This assignment uses uses the MNL model to analyze (1) yogurt purchase data made by consumers at a retail location, and (2) conjoint data about consumer preferences for minivans.


## 1. Estimating Yogurt Preferences

### Likelihood for the Multi-nomial Logit (MNL) Model

Suppose we have $i=1,\ldots,n$ consumers who each select exactly one product $j$ from a set of $J$ products. The outcome variable is the identity of the product chosen $y_i \in \{1, \ldots, J\}$ or equivalently a vector of $J-1$ zeros and $1$ one, where the $1$ indicates the selected product. For example, if the third product was chosen out of 4 products, then either $y=3$ or $y=(0,0,1,0)$ depending on how we want to represent it.
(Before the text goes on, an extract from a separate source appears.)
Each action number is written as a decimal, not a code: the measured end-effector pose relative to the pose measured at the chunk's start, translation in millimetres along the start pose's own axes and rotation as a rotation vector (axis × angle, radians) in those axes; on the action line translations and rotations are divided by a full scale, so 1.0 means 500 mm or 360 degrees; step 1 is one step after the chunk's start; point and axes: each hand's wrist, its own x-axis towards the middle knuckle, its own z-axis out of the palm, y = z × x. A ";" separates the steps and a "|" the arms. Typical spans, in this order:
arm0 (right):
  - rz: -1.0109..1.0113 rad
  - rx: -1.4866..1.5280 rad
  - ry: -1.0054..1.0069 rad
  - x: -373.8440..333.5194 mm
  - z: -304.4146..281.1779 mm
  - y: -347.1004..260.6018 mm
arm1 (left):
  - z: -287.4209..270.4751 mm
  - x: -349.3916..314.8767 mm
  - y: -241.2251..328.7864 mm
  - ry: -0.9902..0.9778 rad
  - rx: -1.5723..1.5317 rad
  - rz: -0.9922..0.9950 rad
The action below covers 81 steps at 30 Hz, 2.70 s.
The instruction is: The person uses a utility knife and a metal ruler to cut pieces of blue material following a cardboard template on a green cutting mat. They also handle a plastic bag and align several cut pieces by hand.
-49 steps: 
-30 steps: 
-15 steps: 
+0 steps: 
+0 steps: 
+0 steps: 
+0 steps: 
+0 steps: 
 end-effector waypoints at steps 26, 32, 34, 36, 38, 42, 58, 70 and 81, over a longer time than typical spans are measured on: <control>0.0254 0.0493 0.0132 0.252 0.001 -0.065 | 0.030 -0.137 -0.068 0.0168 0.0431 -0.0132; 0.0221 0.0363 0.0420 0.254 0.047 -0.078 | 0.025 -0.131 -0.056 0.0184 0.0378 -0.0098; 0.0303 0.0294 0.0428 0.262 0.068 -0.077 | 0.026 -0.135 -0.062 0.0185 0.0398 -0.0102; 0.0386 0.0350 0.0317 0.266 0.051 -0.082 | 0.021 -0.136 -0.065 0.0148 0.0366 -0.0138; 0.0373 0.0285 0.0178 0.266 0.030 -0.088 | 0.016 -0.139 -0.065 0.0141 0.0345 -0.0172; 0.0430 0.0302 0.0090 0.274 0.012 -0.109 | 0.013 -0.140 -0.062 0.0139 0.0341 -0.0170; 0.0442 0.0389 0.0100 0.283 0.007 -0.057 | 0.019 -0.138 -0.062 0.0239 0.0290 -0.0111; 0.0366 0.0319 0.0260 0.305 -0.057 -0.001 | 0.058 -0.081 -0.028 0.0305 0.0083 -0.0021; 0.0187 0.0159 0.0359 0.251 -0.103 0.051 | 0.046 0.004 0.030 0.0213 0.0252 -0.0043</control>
Suppose also that we have a vector of data on each product $x_j$ (eg, size, price, etc.). 

We model the consumer's decision as the selection of the product that provides the most utility, and we'll specify the utility function as a linear function of the product characteristics:

$$ U_{ij} = x_j'\beta + \epsilon_{ij} $$

where $\epsilon_{ij}$ is an i.i.d. extreme value error term. 

The choice of the i.i.d. extreme value error term leads to a closed-form expression for the probability that consumer $i$ chooses product $j$:

$$ \mathbb{P}_i(j) = \frac{e^{x_j'\beta}}{\sum_{k=1}^Je^{x_k'\beta}} $$

For example, if there are 4 products, the probability that consumer $i$ chooses product 3 is:

$$ \mathbb{P}_i(3) = \frac{e^{x_3'\beta}}{e^{x_1'\beta} + e^{x_2'\beta} + e^{x_3'\beta} + e^{x_4'\beta}} $$

A clever way to write the individual likelihood function for consumer $i$ is the product of the $J$ probabilities, each raised to the power of an indicator variable ($\delta_{ij}$) that indicates the chosen product:

$$ L_i(\beta) = \prod_{j=1}^J \mathbb{P}_i(j)^{\delta_{ij}} = \mathbb{P}_i(1)^{\delta_{i1}} \times \ldots \times \mathbb{P}_i(J)^{\delta_{iJ}}$$

Notice that if the consumer selected product $j=3$, then $\delta_{i3}=1$ while $\delta_{i1}=\delta_{i2}=\delta_{i4}=0$ and the likelihood is:

$$ L_i(\beta) = \mathbb{P}_i(1)^0 \times \mathbb{P}_i(2)^0 \times \mathbb{P}_i(3)^1 \times \mathbb{P}_i(4)^0 = \mathbb{P}_i(3) = \frac{e^{x_3'\beta}}{\sum_{k=1}^Je^{x_k'\beta}} $$

The joint likelihood (across all consumers) is the product of the $n$ individual likelihoods:

$$ L_n(\beta) = \prod_{i=1}^n L_i(\beta) = \prod_{i=1}^n \prod_{j=1}^J \mathbb{P}_i(j)^{\delta_{ij}} $$

And the joint log-likelihood function is:

$$ \ell_n(\beta) = \sum_{i=1}^n \sum_{j=1}^J \delta_{ij} \log(\mathbb{P}_i(j)) $$


### Yogurt Dataset

We will use the `yogurt_data` dataset, which provides anonymized consumer identifiers (`id`), a vector indicating the chosen product (`y1`:`y4`), a vector indicating if any products were "featured" in the store as a form of advertising (`f1`:`f4`), and the products' prices (`p1`:`p4`). For example, consumer 1 purchased yogurt 4 at a price of 0.079/oz and none of the yogurts were featured/advertised at the time of consumer 1's purchase.  Consumers 2 through 7 each bought yogurt 2, etc.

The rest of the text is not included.